> [Assignment] Only certain lines below are wanted: those starting at the line containing "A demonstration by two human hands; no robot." and ending at the line containing "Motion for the", both included, each retyped exactly.

> [Raw data]
● ● ● ●

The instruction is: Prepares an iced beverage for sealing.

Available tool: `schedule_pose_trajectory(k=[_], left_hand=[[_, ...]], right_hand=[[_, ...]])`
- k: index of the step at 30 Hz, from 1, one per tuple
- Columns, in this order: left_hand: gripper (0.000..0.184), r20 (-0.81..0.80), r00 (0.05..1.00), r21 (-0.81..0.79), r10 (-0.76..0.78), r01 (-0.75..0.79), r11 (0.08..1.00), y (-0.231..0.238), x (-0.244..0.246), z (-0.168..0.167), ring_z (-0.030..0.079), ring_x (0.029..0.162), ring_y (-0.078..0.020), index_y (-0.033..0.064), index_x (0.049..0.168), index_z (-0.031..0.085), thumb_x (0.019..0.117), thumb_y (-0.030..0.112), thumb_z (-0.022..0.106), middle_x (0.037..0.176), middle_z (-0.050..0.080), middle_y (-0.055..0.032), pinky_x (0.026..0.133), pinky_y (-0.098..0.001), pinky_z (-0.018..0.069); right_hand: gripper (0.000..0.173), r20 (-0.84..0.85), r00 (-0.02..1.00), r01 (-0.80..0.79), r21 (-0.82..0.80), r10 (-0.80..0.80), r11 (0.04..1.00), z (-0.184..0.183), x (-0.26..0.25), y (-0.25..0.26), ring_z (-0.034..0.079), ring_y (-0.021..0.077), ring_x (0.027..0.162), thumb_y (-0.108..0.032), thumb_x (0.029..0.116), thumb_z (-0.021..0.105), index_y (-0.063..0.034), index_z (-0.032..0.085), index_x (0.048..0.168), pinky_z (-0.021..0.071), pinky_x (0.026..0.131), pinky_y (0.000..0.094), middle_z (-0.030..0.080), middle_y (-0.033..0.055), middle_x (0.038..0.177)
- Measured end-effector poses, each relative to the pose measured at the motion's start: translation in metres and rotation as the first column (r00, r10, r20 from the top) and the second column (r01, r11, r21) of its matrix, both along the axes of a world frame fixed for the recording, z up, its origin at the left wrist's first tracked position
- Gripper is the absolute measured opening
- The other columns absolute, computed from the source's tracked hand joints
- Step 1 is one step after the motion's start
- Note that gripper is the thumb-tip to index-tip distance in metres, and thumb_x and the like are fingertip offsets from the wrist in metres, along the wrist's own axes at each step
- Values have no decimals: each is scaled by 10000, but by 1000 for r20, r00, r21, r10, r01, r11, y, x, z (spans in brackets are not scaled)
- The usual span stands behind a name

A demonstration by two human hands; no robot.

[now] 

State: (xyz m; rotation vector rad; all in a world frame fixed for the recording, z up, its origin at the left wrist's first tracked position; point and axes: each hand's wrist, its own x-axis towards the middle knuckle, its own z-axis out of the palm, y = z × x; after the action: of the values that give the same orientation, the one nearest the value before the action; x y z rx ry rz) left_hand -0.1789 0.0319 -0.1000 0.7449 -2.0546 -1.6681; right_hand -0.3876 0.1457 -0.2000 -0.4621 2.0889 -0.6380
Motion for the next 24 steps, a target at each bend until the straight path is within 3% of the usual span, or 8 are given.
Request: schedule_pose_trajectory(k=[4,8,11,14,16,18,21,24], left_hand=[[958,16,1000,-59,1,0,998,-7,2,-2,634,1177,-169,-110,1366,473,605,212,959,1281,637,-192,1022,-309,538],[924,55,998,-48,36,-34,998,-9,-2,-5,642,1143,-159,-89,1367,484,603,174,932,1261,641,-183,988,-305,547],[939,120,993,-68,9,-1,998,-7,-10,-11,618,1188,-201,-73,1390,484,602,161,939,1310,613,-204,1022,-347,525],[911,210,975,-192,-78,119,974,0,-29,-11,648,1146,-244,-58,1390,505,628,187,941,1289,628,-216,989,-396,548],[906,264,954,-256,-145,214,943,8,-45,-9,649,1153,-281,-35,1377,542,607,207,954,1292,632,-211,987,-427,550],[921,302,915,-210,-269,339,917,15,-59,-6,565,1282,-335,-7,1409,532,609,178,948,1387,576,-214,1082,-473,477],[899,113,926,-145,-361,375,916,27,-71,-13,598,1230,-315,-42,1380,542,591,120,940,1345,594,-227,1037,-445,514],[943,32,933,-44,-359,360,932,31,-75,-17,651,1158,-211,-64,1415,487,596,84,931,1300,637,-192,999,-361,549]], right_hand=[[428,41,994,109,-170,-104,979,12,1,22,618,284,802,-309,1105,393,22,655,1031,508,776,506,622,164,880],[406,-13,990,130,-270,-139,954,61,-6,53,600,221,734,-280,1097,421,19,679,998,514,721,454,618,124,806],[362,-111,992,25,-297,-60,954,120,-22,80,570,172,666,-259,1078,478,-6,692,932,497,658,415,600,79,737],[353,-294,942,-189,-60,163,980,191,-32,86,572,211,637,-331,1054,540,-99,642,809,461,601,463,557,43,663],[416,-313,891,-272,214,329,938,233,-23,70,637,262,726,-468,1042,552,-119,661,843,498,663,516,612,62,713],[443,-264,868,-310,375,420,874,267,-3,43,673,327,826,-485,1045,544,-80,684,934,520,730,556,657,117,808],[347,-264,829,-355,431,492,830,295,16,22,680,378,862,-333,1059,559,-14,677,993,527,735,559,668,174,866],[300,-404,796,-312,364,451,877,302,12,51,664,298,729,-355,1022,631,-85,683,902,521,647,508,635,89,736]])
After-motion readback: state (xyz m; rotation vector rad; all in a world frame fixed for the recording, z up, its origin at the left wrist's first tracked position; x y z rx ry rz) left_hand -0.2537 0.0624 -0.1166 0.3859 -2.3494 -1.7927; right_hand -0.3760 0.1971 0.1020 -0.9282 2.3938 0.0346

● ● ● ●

> [Output for this exercise]
A demonstration by two human hands; no robot.

[now] 

State: (xyz m; rotation vector rad; all in a world frame fixed for the recording, z up, its origin at the left wrist's first tracked position; point and axes: each hand's wrist, its own x-axis towards the middle knuckle, its own z-axis out of the palm, y = z × x; after the action: of the values that give the same orientation, the one nearest the value before the action; x y z rx ry rz) left_hand -0.1789 0.0319 -0.1000 0.7449 -2.0546 -1.6681; right_hand -0.3876 0.1457 -0.2000 -0.4621 2.0889 -0.6380
Motion for the next 24 steps, a target at each bend until the straight path is within 3% of the usual span, or 8 are given.

Work on this exercise is complete.